Instructions for the task →
Please transcribe the data below exactly. Leave the pictures out.

Recorded information →
§

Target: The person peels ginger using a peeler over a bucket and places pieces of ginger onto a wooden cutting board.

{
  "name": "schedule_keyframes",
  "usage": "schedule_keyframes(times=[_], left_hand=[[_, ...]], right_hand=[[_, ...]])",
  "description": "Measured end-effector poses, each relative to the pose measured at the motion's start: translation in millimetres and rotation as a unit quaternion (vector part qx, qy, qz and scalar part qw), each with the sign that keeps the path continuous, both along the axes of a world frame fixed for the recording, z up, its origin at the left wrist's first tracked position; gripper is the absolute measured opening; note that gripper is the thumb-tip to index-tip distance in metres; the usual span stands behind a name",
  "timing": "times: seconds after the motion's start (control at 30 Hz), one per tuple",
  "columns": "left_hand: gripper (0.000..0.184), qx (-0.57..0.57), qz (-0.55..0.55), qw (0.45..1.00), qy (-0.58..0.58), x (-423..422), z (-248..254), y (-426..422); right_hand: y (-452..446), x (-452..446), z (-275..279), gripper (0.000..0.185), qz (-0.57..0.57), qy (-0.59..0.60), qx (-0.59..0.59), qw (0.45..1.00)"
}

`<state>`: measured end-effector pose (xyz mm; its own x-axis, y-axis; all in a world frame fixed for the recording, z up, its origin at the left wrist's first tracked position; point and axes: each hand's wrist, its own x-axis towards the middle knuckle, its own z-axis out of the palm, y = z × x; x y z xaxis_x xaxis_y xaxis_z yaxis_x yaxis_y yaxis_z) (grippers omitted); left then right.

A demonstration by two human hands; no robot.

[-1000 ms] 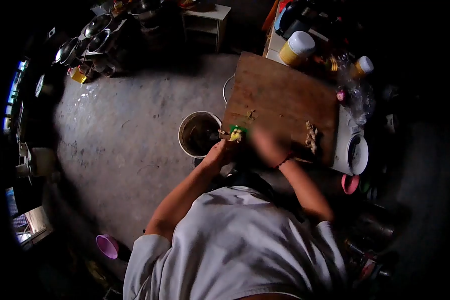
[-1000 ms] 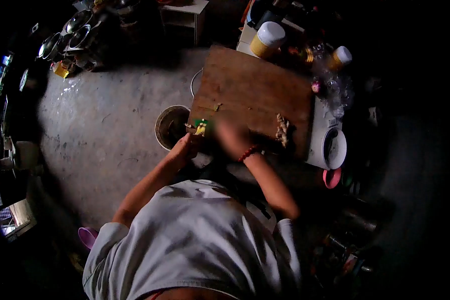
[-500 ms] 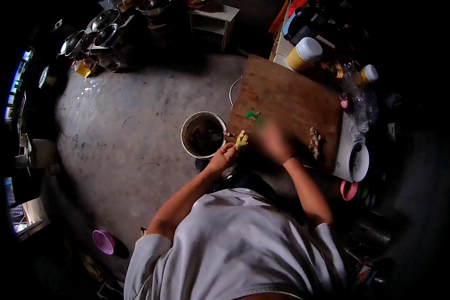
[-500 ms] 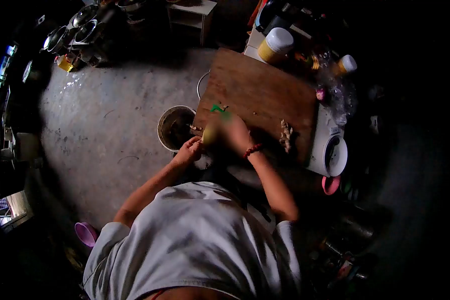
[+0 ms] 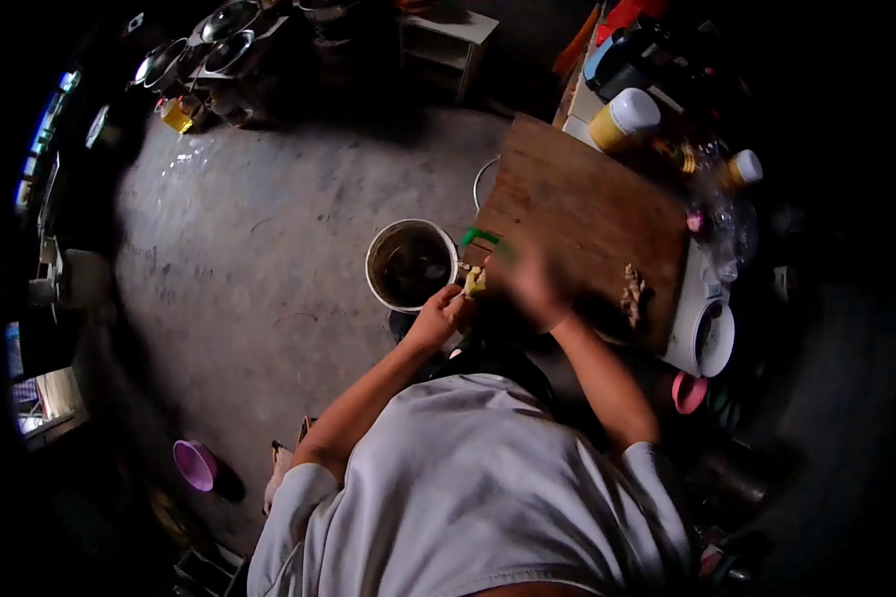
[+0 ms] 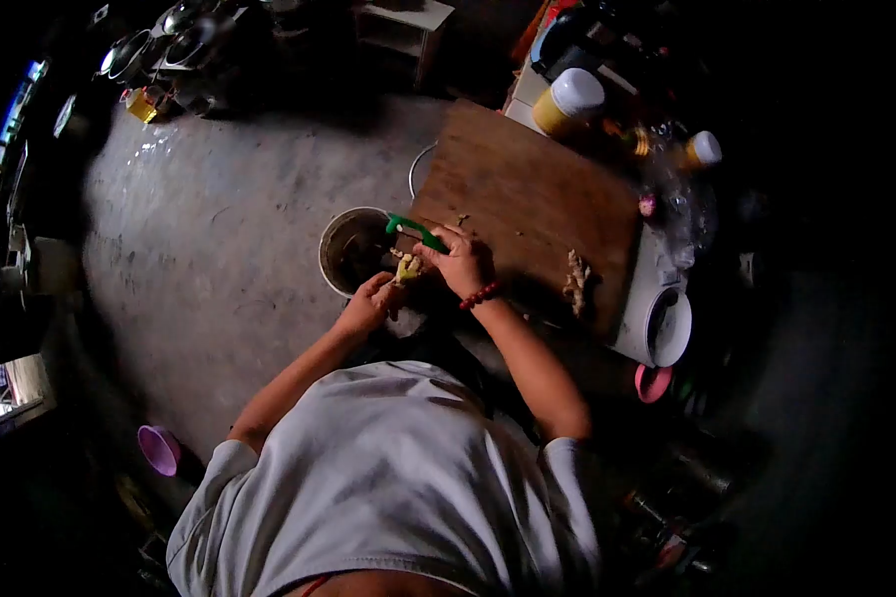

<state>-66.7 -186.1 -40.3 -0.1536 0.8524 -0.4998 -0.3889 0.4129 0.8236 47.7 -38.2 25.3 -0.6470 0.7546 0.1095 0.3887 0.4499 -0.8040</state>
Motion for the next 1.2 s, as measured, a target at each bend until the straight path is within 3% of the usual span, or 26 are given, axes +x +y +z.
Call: schedule_keyframes(times=[0.07, 0.13, 0.2, 0.23, 0.27, 0.33, 0.37, 0.4, 0.47, 0.5, 0.53, 0.6, 0.63, 0.67, 0.7, 0.73, 0.8, 0.83, 0.9, 0.93, 1.0, 1.1, 1.2], left_hand=[[0.025, 0.002, 0.083, 0.994, -0.066, -7.8, -6.2, -8.5], [0.026, -0.019, 0.102, 0.990, -0.094, -20.3, 9.6, -17.6], [0.024, -0.063, 0.214, 0.941, -0.253, -30.1, 35.1, -24.9], [0.024, -0.029, 0.220, 0.917, -0.330, -38.4, 20.4, -32.6], [0.024, -0.028, 0.227, 0.916, -0.329, -45.2, 18.5, -40.1], [0.023, 0.055, 0.139, 0.884, -0.443, -56.4, 27.8, -47.6], [0.021, 0.047, 0.152, 0.847, -0.508, -56.5, 18.2, -47.9], [0.021, 0.047, 0.154, 0.846, -0.508, -54.7, 22.6, -47.8], [0.023, 0.053, 0.135, 0.768, -0.624, -47.9, 35.0, -44.1], [0.028, 0.117, 0.080, 0.743, -0.654, -43.7, 38.8, -39.6], [0.028, 0.118, 0.079, 0.742, -0.656, -41.6, 43.9, -36.7], [0.034, 0.004, 0.115, 0.780, -0.615, -34.3, 60.5, -28.0], [0.039, 0.085, 0.090, 0.812, -0.570, -26.0, 52.0, -22.8], [0.039, 0.084, 0.086, 0.812, -0.572, -21.0, 45.0, -20.5], [0.040, 0.080, 0.108, 0.844, -0.519, -18.8, 54.9, -15.5], [0.041, 0.077, 0.130, 0.873, -0.463, -18.0, 60.4, -10.9], [0.037, 0.097, 0.090, 0.866, -0.482, -13.7, 37.5, -2.0], [0.034, 0.101, 0.075, 0.895, -0.429, -8.1, 29.3, 1.5], [0.031, 0.104, 0.055, 0.920, -0.375, 1.7, 22.3, 8.6], [0.027, 0.090, 0.053, 0.927, -0.359, 5.7, 24.0, 13.4], [0.024, 0.076, 0.047, 0.935, -0.343, 9.5, 18.6, 22.3], [0.026, 0.113, 0.014, 0.934, -0.339, 15.7, 3.2, 33.0], [0.022, 0.076, 0.026, 0.945, -0.317, 14.1, 1.4, 34.9]], right_hand=[[-0.2, -7.3, -3.6, 0.023, 0.006, -0.046, 0.034, 0.998], [0.6, -17.8, -25.9, 0.020, 0.011, 0.048, -0.157, 0.986], [-4.4, -27.9, -23.0, 0.021, 0.054, 0.060, -0.220, 0.972], [-8.6, -33.4, -18.7, 0.023, 0.089, 0.070, -0.283, 0.952], [-13.2, -37.2, -17.3, 0.023, 0.096, 0.069, -0.285, 0.951], [-19.9, -44.3, -15.5, 0.022, 0.107, 0.062, -0.224, 0.967], [-19.4, -45.1, -28.5, 0.027, 0.122, 0.048, -0.204, 0.970], [-21.3, -47.1, -20.0, 0.027, 0.124, 0.046, -0.205, 0.970], [-24.0, -49.1, 0.9, 0.026, 0.151, 0.024, -0.367, 0.918], [-25.0, -49.2, 5.1, 0.026, 0.156, 0.014, -0.418, 0.895], [-26.7, -49.0, 3.3, 0.027, 0.152, 0.040, -0.404, 0.901], [-24.7, -45.3, -4.3, 0.029, 0.145, 0.064, -0.387, 0.908], [-20.5, -41.1, -13.4, 0.031, 0.110, 0.038, -0.372, 0.921], [-15.6, -35.2, -23.4, 0.033, 0.073, 0.012, -0.357, 0.931], [-9.2, -32.5, -22.4, 0.038, 0.092, -0.040, -0.251, 0.963], [-7.3, -27.8, -21.3, 0.038, 0.087, -0.040, -0.250, 0.964], [-4.2, -19.1, -13.4, 0.039, 0.060, -0.104, -0.188, 0.975], [-5.9, -15.7, -11.5, 0.039, 0.053, -0.105, -0.187, 0.975], [-12.2, -9.2, -10.3, 0.038, -0.010, -0.001, -0.046, 0.999], [-12.3, -1.9, -17.4, 0.038, -0.016, -0.001, -0.045, 0.999], [-9.9, 15.2, -38.6, 0.028, -0.066, 0.022, 0.099, 0.993], [-14.2, 45.1, -37.6, 0.017, 0.004, -0.052, 0.006, 0.999], [-21.7, 57.1, -33.4, 0.013, 0.063, -0.083, 0.023, 0.994]])
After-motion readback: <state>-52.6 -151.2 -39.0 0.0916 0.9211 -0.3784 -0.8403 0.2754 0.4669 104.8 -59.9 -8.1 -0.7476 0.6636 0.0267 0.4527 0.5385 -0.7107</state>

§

Response for this exercise →
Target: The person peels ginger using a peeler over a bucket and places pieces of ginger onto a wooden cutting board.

{
  "name": "schedule_keyframes",
  "usage": "schedule_keyframes(times=[_], left_hand=[[_, ...]], right_hand=[[_, ...]])",
  "description": "Measured end-effector poses, each relative to the pose measured at the motion's start: translation in millimetres and rotation as a unit quaternion (vector part qx, qy, qz and scalar part qw), each with the sign that keeps the path continuous, both along the axes of a world frame fixed for the recording, z up, its origin at the left wrist's first tracked position; gripper is the absolute measured opening; note that gripper is the thumb-tip to index-tip distance in metres; the usual span stands behind a name",
  "timing": "times: seconds after the motion's start (control at 30 Hz), one per tuple",
  "columns": "left_hand: gripper (0.000..0.184), qx (-0.57..0.57), qz (-0.55..0.55), qw (0.45..1.00), qy (-0.58..0.58), x (-423..422), z (-248..254), y (-426..422); right_hand: y (-452..446), x (-452..446), z (-275..279), gripper (0.000..0.185), qz (-0.57..0.57), qy (-0.59..0.60), qx (-0.59..0.59), qw (0.45..1.00)"
}

`<state>`: measured end-effector pose (xyz mm; its own x-axis, y-axis; all in a world frame fixed for the recording, z up, its origin at the left wrist's first tracked position; point and axes: each hand's wrist, its own x-axis towards the middle knuckle, its own z-axis out of the palm, y = z × x; x y z xaxis_x xaxis_y xaxis_z yaxis_x yaxis_y yaxis_z) (grippers omitted); left then right.

A demonstration by two human hands; no robot.

[-1000 ms] 
[-1000 ms] 
[-500 ms] 
[-500 ms] 
[+0 ms] 
[+0 ms] 

<state>-66.7 -186.1 -40.3 -0.1536 0.8524 -0.4998 -0.3889 0.4129 0.8236 47.7 -38.2 25.3 -0.6470 0.7546 0.1095 0.3887 0.4499 -0.8040</state>
Motion for the next 1.2 s, as measured, a target at each bend until the straight path is within 3% of the usual span, or 26 are given, axes +x +y +z.
Call: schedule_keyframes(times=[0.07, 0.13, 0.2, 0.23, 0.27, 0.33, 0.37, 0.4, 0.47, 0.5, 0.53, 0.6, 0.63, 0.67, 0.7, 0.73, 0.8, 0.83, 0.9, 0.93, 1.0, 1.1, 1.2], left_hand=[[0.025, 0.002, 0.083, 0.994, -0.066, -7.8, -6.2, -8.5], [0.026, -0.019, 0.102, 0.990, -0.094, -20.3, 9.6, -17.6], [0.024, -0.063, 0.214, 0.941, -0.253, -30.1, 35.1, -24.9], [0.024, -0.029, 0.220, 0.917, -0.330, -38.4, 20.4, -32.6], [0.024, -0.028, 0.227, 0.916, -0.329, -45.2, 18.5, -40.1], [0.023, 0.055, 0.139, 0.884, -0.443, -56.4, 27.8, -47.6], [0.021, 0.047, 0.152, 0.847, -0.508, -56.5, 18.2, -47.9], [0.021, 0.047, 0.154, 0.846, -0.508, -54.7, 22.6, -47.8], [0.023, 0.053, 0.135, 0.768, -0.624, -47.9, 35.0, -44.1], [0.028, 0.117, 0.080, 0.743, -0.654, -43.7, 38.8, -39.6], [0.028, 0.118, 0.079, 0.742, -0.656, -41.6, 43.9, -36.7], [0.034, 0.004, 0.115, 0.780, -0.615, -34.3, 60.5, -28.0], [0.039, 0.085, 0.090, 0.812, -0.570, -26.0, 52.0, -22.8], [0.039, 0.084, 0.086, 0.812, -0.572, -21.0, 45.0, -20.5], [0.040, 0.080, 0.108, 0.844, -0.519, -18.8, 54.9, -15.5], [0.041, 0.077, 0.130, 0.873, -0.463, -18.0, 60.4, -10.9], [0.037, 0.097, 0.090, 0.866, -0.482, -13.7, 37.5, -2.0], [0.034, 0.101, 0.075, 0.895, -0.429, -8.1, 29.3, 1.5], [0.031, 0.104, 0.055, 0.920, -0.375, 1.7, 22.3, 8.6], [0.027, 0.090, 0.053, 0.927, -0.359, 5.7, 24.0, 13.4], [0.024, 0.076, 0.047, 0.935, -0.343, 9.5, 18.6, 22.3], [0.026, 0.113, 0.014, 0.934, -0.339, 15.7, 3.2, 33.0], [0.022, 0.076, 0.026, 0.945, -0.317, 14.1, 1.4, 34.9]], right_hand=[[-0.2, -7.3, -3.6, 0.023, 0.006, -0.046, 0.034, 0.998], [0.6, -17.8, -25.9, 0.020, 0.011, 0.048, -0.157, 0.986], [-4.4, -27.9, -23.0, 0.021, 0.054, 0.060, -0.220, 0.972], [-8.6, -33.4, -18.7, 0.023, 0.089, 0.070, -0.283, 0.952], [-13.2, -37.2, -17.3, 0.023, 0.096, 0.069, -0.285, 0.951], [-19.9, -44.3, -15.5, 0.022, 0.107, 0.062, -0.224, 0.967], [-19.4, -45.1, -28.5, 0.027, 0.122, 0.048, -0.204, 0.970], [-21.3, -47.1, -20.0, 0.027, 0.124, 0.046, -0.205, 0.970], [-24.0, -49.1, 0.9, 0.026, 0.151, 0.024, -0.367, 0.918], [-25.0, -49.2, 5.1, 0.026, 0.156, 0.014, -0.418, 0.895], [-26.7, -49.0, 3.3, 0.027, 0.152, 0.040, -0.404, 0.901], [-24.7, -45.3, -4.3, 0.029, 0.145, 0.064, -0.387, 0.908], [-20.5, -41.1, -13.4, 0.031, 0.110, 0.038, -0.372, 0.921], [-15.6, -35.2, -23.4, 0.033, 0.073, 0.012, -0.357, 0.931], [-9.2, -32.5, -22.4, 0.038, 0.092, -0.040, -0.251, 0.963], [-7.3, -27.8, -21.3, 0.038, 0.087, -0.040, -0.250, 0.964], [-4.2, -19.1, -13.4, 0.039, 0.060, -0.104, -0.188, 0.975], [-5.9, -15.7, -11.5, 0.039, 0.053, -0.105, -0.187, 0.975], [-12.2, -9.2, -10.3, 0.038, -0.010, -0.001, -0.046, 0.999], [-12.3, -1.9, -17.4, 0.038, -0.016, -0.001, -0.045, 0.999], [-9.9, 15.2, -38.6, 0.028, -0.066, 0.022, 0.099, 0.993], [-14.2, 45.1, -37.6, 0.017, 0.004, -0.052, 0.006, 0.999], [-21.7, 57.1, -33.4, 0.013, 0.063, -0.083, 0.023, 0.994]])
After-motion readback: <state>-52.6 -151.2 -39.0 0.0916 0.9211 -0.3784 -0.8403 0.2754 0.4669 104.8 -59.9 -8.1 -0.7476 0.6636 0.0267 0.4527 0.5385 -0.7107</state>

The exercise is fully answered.